As we ran this second piece, one of the already cut parts popped out of its tabs and began vibrating somewhat alarmingly. While I went to get something to weigh the part down, someone else hit pause on the machine. And then when I went to unpause, I forgot Lesson #1 and didn't hit the spindle button! The machine tried to start machining, and then immediately quit. In the process of aborting, it lost the X,Y coordinates for where it had zeroed. This was part of the way through the part, and so we wound up having to re-zero by eye. We were very close, probably to about 1/5-1/10" in each axis, but enough off to make the tabs slightly misaligned, and to leave a kind of ugly step in one of the cuts where the machine recut that area. Lesson #3: Write down your X,Y zeroes.
But at least, I finally managed to cut the darn thing.
I'd mentioned earlier that the plywood I used had a lot of surface imperfections. Well, after cutting it, there were even more from where the wood had pulled up, and then I was sloppy popping the parts out from the tabs, which pulled up more wood. (I'd used tabs that were 0.15" which was fine, but just thick enough that I really should have used a saw to get the parts out). Lesson #4: Be careful when removing tabs.
In addition to these surface imperfections, I spent about an hour simply filing away the remaining pieces of the tabs, and also filing the inside corners of the tabs to be right angles. I'd created dog bone fillets for the slots, but the corners of the tabs were still rounded and had to be flat to fit all the way into the slot. I also had to do a bit of filing for the tabs that were misaligned to make sure everything fit together right.
I tried filling in surface holes/pockets in the plywood by using a mix of sawdust and glue. It was somewhat effective, but not fantastic, and eventually I just caved and bought some wood filler which worked great. That said, I would saved a lot of time if I'd just used nicer plywood to start with. Lesson #5: If you're pretty sure you aren't going to screw up the part, use nice plywood rather than trying to fix up low quality stuff.
After all that, I sanded everything down with a handheld orbital sander. For anyone who's never used one - you should wear goggles, a mask to protect from the dust, and a glove on the hand holding the part down so you don't accidentally cut yourself.
One thing I didn't think of was that sanding the surface slimmed the tabs down a little - so some of the tabs actually wound up being a bit loose in the slots.
Finally, the whole thing was ready to be put together (yay!).
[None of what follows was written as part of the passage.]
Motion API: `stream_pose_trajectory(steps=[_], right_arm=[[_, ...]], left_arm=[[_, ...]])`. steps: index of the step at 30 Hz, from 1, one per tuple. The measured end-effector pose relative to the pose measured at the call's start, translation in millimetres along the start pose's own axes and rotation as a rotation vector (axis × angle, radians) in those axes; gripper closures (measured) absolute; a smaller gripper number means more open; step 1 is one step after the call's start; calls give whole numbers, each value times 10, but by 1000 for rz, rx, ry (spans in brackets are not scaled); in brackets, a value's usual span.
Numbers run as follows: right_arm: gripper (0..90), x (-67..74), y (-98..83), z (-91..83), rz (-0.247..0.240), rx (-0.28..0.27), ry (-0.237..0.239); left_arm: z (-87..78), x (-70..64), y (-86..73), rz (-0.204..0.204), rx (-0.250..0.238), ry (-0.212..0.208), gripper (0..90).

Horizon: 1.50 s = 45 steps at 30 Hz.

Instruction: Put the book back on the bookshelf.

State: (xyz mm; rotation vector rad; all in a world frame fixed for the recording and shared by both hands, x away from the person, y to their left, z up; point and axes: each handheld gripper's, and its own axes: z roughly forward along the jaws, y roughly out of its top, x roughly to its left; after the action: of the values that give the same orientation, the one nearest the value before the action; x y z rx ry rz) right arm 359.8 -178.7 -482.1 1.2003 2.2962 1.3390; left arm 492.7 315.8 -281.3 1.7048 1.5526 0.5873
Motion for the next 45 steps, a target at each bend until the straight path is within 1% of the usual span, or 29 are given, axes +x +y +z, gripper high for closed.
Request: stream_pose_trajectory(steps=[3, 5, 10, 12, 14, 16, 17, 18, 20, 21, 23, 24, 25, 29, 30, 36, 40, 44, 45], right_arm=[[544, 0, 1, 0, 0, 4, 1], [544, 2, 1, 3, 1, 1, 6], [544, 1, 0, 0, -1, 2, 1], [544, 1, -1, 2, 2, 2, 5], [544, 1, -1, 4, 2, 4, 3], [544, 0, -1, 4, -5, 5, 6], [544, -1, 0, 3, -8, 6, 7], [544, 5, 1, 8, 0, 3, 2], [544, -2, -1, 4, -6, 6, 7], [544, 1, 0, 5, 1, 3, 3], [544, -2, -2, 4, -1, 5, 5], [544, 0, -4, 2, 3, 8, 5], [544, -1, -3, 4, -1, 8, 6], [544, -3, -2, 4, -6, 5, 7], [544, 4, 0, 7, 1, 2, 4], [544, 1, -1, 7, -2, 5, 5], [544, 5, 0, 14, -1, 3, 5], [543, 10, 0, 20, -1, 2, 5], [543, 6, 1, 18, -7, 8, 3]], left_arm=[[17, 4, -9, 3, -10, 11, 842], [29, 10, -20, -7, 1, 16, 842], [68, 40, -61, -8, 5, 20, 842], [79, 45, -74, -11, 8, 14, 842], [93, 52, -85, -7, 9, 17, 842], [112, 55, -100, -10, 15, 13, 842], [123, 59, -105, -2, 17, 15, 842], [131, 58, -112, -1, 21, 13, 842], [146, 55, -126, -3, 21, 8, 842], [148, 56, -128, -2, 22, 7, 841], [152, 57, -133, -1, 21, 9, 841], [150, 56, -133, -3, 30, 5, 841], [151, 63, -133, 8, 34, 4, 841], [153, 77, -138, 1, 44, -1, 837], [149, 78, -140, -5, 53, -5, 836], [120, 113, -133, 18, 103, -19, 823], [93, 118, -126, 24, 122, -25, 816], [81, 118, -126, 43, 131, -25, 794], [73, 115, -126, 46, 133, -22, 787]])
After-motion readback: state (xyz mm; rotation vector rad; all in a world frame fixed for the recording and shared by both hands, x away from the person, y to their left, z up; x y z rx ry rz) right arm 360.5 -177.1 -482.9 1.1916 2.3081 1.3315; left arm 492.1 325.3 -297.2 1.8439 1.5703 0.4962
I used wood glue to secure everything, especially where the tabs/slots were a bit loose. I used a rubber mallet for tabs that were harder to get in (with a sheet of paper under the mallet so I didn't leave marks on the wood - this didn't matter too much though because I plan to paint the whole thing). I used clamps to hold everything in place while drying.
Here's the sled! As you can see, it holds my weight just fine. However, I don't know how it'll hold up to crashing - the horns a bit flexible moving side to side. To be fair, I don't think I'd hold up well to crashing either.
The sled isn't quite finished. I still need to paint it with a waterproof varnish, and put either metal or PVC rails on the bottoms of the skids. And then of course, I need to test it out once it snows. Finally, Sarah Falcone and I need to have a race!